EIV 4th ed Guide 3, Chapter 12 - pg 190

[ooisuankim]

In question 9, I agree that the answer is C. However I don't understand how Statement 2 is stated as "x^2 > x, so x<-1 OR x>1"

The answer I got was: x > 1 (when x > 0) and x < 1 (when x < 0).

Please clarify how is it possible to get x < -1.

Thanks.

[esledge]

There is a misprint (which we'll corrrect!), though your solution for (2) is not correct, either.

Algebraically, you can do the following with statement (2):
x^2 > x
(x^2) - x > 0
(x)(x - 1) > 0

A product is positive when you have pos*pos or neg*neg, so
(x)(x - 1) is pos*pos when x > 1.
(x)(x - 1) is neg*neg when x < 0.
The solution is therefore x > 1 or x < 0.
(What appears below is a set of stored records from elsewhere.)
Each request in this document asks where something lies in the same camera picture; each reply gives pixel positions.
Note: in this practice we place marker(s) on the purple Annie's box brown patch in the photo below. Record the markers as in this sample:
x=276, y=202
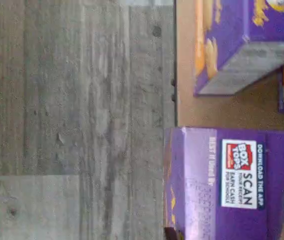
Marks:
x=274, y=162

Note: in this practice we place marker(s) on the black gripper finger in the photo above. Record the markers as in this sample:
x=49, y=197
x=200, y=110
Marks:
x=171, y=233

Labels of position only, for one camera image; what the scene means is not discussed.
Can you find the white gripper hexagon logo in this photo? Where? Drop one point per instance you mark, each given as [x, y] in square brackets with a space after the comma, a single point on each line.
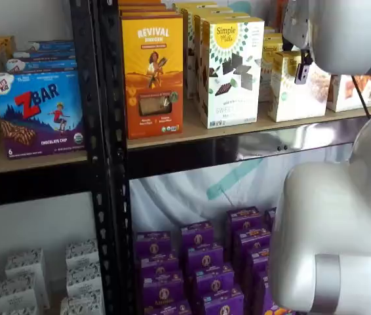
[298, 23]

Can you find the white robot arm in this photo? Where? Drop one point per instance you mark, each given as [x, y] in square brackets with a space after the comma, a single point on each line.
[336, 213]

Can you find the Simple Mills almond bars box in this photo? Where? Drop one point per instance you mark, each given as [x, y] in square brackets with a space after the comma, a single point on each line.
[287, 105]
[265, 72]
[269, 29]
[272, 37]

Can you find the Pretzel Crackers box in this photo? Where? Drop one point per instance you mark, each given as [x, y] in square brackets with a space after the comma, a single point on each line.
[339, 95]

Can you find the Simple Mills sweet thins box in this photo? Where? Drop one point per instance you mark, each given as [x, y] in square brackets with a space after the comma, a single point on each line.
[231, 42]
[187, 49]
[195, 4]
[218, 15]

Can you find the wooden shelf board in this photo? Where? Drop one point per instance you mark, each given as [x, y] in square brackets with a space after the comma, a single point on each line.
[192, 131]
[41, 164]

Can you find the orange Revival box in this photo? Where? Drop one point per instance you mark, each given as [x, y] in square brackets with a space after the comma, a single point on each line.
[152, 65]
[143, 6]
[146, 13]

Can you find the purple Annie's box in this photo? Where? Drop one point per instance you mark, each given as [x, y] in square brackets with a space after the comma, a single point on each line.
[152, 244]
[257, 262]
[270, 218]
[244, 221]
[169, 310]
[223, 305]
[252, 241]
[159, 267]
[205, 259]
[162, 290]
[213, 282]
[198, 236]
[262, 295]

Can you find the black metal shelf rack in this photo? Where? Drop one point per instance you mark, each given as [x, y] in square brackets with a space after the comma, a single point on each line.
[84, 65]
[172, 160]

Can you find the blue ZBar box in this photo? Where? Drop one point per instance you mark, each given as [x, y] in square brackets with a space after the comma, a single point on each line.
[54, 45]
[41, 115]
[41, 65]
[48, 54]

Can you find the white box black speckled pattern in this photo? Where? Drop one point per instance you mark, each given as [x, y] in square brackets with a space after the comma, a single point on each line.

You could also test values, either to determine the ranges of values that "work" or to verify the solutions above:
For x = -10, x^2 = 100. 100>-10, so x^2 > x. OK
For x = -1/2, x^2 = 1/4. 1/4 > -1/2, so x^2 > x. OK
For x = neg, x^2 = pos. pos > neg, so x^2 > x. OK
For x = 1/2, x^2 = 1/4. 1/4 < 1/2, so x^2 is not > x. NO
For x = 1, x^2 = 1. 1 = 1, so x^2 is not > x. NO
For x = 2, x^2 = 4. 4 > 2, so x^2 > x. OK

The answer I got was: x > 1 (when x > 0) and x < 1 (when x < 0).

Please clarify how is it possible to get x < -1.

Abbout your logic, I'll point out that when you have x < 1 as your solution for the x < 0 case, there's some conflict: 0<x<1 are not negative solutions!

[ooisuankim]

Thanks, Ms Sledge. Does it mean that the answer for question 9 is still C?

i.e. if I combine Statement 1: x > 0 and statement 2: x > 1 or x < 0, do I get:

x > 0
and
x > 1

which means that the answer to the question x^3 > x^2 is a yes, as x is positive.


Thank you.

[Ben Ku]

You are correct. The answer is still C.